## Recorded data
+ + +

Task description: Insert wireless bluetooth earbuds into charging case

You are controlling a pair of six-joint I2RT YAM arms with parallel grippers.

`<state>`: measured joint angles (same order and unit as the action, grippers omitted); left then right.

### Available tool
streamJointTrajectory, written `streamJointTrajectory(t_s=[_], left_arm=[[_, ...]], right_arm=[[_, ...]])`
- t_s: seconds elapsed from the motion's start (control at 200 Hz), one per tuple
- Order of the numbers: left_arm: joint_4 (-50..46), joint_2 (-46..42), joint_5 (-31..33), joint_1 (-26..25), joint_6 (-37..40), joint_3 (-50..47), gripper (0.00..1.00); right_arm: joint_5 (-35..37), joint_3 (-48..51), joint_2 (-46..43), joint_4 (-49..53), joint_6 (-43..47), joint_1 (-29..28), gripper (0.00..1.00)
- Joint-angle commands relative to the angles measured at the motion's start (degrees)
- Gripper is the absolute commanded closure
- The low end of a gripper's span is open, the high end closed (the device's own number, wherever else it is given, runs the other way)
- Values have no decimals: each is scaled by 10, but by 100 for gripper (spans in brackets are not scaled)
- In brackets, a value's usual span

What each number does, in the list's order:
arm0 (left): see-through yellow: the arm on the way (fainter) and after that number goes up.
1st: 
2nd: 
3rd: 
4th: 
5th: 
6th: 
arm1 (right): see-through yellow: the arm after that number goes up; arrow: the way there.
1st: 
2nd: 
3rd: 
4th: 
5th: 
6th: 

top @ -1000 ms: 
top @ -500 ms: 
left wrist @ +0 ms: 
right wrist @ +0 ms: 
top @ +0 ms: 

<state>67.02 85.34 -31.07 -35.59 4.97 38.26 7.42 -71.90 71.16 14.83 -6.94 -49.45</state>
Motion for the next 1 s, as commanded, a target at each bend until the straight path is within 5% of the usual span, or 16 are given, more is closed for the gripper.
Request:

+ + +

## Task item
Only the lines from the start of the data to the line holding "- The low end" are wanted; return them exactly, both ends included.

## Exercise result
Task description: Insert wireless bluetooth earbuds into charging case

You are controlling a pair of six-joint I2RT YAM arms with parallel grippers.

`<state>`: measured joint angles (same order and unit as the action, grippers omitted); left then right.

### Available tool
streamJointTrajectory, written `streamJointTrajectory(t_s=[_], left_arm=[[_, ...]], right_arm=[[_, ...]])`
- t_s: seconds elapsed from the motion's start (control at 200 Hz), one per tuple
- Order of the numbers: left_arm: joint_4 (-50..46), joint_2 (-46..42), joint_5 (-31..33), joint_1 (-26..25), joint_6 (-37..40), joint_3 (-50..47), gripper (0.00..1.00); right_arm: joint_5 (-35..37), joint_3 (-48..51), joint_2 (-46..43), joint_4 (-49..53), joint_6 (-43..47), joint_1 (-29..28), gripper (0.00..1.00)
- Joint-angle commands relative to the angles measured at the motion's start (degrees)
- Gripper is the absolute commanded closure
- The low end of a gripper's span is open, the high end closed (the device's own number, wherever else it is given, runs the other way)

What the exercise asked for is complete.